L’AVPF vise à limiter les effets « néfastes » sur la future pension de retraite des périodes pendant lesquelles ces aidants ont cessé ou fortement réduit leur activité professionnelle pour rester auprès de leur enfant ou d’une personne handicapée. Concrètement, l’AVPF permet la validation de trimestres servant au calcul de la pension vieillesse et la majoration éventuelle du montant de la pension vieillesse servie. Pour ces personnes, les périodes d’inactivité professionnelle sont alors assimilées à des périodes d’activité. Elles accumulent des droits sans payer de cotisation.


Quelles conditions ?


Le droit à l’AVPF est subordonné à une triple condition : percevoir une prestation familiale ; ne pas exercer d’activité professionnelle ou une activité à temps partiel ; avoir des ressources inférieures à un certain plafond.
Vous percevez des prestations familiales
Vous pouvez bénéficier de l'affiliation gratuite à l'AVPF si vous percevez l'une des prestations familiales suivantes :
·    complément familial,
·    allocation de base de la prestation d'accueil du jeune enfant (Paje),
·    complément de libre choix d'activité (CLCA),
·    prestation partagée d'éducation de l'enfant (PreParE).


Vous avez une personne handicapée à votre charge


Vous avez droit à l'AVPF si vous n'exercez aucune activité professionnelle (ou seulement à temps partiel) et avez la charge d'une personne handicapée à 80% minimum. La personne peut être :
·    soit un jeune de moins de 20 ans,
·    soit un adulte de votre famille dont l'état nécessite une assistance.
Si la personne handicapée à votre charge est un jeune de moins de 20 ans, il ne doit pas avoir été admis dans un internat.
Si la personne handicapée à votre charge est un adulte d'au moins 20 ans, l'affiliation est possible dans les conditions suivantes :
·    la personne handicapée doit être soit votre conjoint, concubin ou partenaire lié par un pacte civil de solidarité (Pacs), soit un ascendant, descendant ou collatéral (ou ascendant, descendant ou collatéral de l'autre membre du couple),
·    elle doit vivre au foyer familial, même si elle bénéficie d'une prise en charge partielle dans un établissement ou un service médico-social,
·    la CDAPH doit reconnaître la nécessité de bénéficier à domicile de l'assistance ou de la présence de l'aidant familial ayant déposé la demande d'affiliation.
Vous avez également droit au bénéfice de l'AVPF si vous avez une activité non salariée que vous interrompez pour vous occuper d'une personne de votre famille souffrant d'un handicap ou d'une perte d'autonomie grave. L'affiliation est valable 3 mois, sous justificatifs, renouvelable dans la limite d'un an. Le conjoint collaborateur peut également en bénéficier dans les mêmes conditions.
A la réception de l'avis favorable de la Commission des droits et de l’autonomie des personnes handicapées (CDAPH) pour l'affiliation à l'AVPF, vous devez compléter le formulaire de "demande d'affiliation à l'assurance vieillesse d'un aidant familial " disponible auprès de votre caisse d’allocations familiales (CAF)

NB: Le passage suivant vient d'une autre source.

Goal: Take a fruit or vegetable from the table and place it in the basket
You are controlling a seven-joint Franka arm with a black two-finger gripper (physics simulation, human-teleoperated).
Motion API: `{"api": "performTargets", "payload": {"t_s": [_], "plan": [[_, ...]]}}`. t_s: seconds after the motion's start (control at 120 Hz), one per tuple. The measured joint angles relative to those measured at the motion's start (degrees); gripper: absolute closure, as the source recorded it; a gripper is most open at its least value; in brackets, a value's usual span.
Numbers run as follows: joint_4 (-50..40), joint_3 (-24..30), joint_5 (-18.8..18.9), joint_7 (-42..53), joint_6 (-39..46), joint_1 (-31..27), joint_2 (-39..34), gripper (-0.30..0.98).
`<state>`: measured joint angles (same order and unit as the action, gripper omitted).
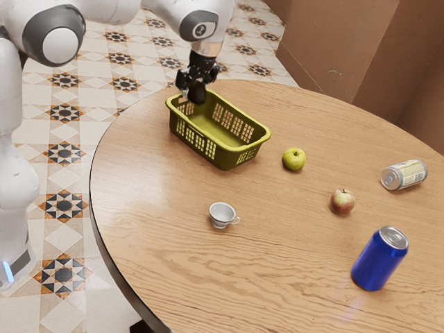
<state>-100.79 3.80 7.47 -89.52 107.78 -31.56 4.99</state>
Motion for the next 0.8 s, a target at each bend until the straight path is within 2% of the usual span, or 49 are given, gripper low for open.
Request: {"api": "performTargets", "payload": {"t_s": [0.133,0.308,0.425,0.542,0.608,0.667,0.692,0.758,0.8], "plan": [[3.7,2.2,0.3,0.1,0.7,7.1,4.3,0.34],[4.0,2.2,0.4,0.4,1.2,7.1,4.5,0.34],[4.0,2.3,1.3,0.6,1.4,7.1,4.6,0.16],[4.1,2.5,1.7,0.8,1.5,7.2,4.5,0.07],[5.4,5.8,1.9,1.1,0.0,6.6,3.1,0.04],[15.1,13.3,2.0,1.7,-7.2,6.3,2.1,0.03],[19.3,16.2,2.9,2.0,-10.8,8.0,2.1,0.02],[24.3,19.5,10.4,6.4,-16.3,18.6,1.7,0.01],[24.0,19.2,11.0,12.4,-15.3,21.7,1.5,0.01]]}}
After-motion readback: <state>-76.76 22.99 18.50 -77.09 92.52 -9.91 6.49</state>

Dans le cas d’un « congé de proche aidant »


Vous avez droit à l'AVPF si vous bénéficiez du congé de soutien familial (remplacé désormais par le « congé de proche aidant  »). Vous devez demander à votre CAF le formulaire de demande à compléter.

 

Où s'informer ?

Pour plus de précisions sur ces dispositions, et sur les conditions à remplir, on peut se renseigner auprès de sa caisse d’allocations familiales (Caf), ou de sa caisse de Mutualité sociale agricole (MSA) si l’on relève du régime agricole.